■ **WHAT TO DO**
There is one span to output from the data below: the lines starting at the line with "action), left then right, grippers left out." and ending at the line with "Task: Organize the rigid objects". Output it exactly, ends included, nothing more.

****

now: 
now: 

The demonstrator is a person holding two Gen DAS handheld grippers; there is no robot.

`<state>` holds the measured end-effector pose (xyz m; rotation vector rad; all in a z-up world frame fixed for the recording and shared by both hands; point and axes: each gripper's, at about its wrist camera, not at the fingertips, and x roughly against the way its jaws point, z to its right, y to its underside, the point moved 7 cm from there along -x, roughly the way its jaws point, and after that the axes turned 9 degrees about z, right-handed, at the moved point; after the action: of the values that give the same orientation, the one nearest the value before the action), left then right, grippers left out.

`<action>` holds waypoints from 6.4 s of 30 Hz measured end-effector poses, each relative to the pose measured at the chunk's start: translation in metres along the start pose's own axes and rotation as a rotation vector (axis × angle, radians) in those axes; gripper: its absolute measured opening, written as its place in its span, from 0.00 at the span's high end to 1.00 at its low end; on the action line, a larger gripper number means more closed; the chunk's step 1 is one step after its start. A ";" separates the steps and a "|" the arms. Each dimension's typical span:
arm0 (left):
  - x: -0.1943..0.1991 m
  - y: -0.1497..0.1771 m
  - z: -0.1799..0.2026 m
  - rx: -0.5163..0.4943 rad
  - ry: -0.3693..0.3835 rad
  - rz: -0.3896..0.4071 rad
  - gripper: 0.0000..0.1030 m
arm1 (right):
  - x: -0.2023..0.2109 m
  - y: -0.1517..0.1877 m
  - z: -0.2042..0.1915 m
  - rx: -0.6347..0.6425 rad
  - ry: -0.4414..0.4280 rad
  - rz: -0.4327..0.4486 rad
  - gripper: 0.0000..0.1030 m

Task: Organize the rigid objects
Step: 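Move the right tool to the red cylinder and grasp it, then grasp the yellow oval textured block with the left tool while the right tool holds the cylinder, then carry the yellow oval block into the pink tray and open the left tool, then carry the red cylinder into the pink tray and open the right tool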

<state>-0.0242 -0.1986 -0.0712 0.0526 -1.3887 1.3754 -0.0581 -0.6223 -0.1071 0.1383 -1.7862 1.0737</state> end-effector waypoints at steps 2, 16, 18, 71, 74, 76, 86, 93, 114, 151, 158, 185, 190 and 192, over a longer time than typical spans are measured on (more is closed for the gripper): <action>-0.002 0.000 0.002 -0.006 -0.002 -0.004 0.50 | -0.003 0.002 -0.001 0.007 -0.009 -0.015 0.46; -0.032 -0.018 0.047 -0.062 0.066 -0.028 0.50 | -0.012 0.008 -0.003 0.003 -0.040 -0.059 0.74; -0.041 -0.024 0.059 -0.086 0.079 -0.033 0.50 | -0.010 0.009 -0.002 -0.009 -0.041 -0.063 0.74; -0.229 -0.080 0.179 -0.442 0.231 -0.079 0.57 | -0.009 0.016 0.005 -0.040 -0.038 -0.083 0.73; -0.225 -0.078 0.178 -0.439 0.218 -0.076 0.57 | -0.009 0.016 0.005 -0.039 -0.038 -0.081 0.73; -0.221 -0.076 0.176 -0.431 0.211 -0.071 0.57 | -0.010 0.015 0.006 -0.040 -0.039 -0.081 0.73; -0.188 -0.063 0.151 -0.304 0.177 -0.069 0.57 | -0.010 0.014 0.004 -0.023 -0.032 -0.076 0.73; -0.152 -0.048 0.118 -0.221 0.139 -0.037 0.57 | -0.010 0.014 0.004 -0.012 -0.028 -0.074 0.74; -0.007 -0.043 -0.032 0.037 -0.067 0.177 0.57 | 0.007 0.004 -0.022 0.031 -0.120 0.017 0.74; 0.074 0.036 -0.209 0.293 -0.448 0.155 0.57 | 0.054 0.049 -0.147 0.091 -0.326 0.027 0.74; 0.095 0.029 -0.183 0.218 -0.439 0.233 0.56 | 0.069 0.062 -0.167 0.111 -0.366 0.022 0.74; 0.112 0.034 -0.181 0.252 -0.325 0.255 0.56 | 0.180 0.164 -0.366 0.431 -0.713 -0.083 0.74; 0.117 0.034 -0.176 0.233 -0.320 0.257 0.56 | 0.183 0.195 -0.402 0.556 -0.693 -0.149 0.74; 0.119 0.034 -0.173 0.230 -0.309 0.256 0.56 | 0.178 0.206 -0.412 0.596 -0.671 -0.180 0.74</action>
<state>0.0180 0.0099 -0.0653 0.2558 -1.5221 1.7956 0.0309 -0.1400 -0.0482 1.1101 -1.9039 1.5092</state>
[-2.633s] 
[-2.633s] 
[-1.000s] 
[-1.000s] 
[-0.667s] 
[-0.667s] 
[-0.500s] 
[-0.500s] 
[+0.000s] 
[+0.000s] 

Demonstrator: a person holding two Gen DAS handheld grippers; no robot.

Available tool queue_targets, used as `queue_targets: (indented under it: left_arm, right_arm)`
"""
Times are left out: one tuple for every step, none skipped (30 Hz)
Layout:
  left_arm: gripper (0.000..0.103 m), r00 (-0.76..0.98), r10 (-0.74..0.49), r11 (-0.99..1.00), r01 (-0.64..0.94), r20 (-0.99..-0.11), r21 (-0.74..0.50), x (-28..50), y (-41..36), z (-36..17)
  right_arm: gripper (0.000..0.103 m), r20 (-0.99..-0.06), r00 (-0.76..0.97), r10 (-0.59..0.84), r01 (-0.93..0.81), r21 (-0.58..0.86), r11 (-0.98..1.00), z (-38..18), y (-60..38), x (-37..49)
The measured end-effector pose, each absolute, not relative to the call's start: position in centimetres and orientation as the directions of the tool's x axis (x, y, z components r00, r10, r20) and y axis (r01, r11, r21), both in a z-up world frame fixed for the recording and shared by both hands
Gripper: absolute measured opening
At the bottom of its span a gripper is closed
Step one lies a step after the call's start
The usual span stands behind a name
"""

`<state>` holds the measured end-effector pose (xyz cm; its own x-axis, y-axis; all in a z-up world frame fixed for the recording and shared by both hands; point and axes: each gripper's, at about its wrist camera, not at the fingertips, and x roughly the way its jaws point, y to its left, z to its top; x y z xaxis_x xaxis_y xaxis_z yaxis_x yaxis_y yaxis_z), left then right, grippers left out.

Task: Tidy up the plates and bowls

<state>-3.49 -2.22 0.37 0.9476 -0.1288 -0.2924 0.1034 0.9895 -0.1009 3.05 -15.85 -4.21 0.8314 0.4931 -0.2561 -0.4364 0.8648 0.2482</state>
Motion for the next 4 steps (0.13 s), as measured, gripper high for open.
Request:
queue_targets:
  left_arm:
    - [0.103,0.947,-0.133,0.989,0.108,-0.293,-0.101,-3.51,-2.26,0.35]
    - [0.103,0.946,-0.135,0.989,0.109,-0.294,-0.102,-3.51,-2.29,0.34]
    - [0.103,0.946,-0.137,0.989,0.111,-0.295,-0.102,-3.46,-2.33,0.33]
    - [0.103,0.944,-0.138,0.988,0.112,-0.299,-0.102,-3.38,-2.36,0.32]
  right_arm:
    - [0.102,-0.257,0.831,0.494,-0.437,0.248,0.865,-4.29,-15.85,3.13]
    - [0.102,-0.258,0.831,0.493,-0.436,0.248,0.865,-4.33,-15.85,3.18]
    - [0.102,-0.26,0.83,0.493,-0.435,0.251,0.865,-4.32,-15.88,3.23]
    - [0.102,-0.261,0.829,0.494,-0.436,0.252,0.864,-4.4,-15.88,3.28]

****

■ **ANSWER BELOW**
`<state>` holds the measured end-effector pose (xyz m; rotation vector rad; all in a z-up world frame fixed for the recording and shared by both hands; point and axes: each gripper's, at about its wrist camera, not at the fingertips, and x roughly against the way its jaws point, z to its right, y to its underside, the point moved 7 cm from there along -x, roughly the way its jaws point, and after that the axes turned 9 degrees about z, right-handed, at the moved point; after the action: of the values that give the same orientation, the one nearest the value before the action), left then right, grippers left out.

`<action>` holds waypoints from 6.4 s of 30 Hz measured end-effector poses, each relative to the pose measured at the chunk's start: translation in metres along the start pose's own axes and rotation as a rotation vector (axis × angle, radians) in those axes; gripper: its absolute measured opening, written as its place in its span, from 0.00 at the span's high end to 1.00 at its low end; on the action line, a larger gripper number means more closed; the chunk's step 1 is one step after its start. A ";" separates the steps and a "|" the arms. Each dimension's typical span:
arm0 (left):
  - x: -0.1943..0.1991 m
  - y: -0.1497..0.1771 m
  - z: -0.1799..0.2026 m
  - rx: -0.5163..0.4943 rad
  - ry: -0.3693..0.3835 rad
  - rz: -0.3896..0.4071 rad
  - gripper: 0.0000..0.1030 m
arm1 (right):
  - x: -0.2023..0.2109 m
  - y: -0.1517..0.1877 m
  - z: -0.2042..0.1915 m
  - rx: -0.6347..0.6425 rad
  - ry: -0.4414..0.4280 rad
  - rz: -0.4327..0.4486 rad
  - gripper: 0.0000..0.1030 m

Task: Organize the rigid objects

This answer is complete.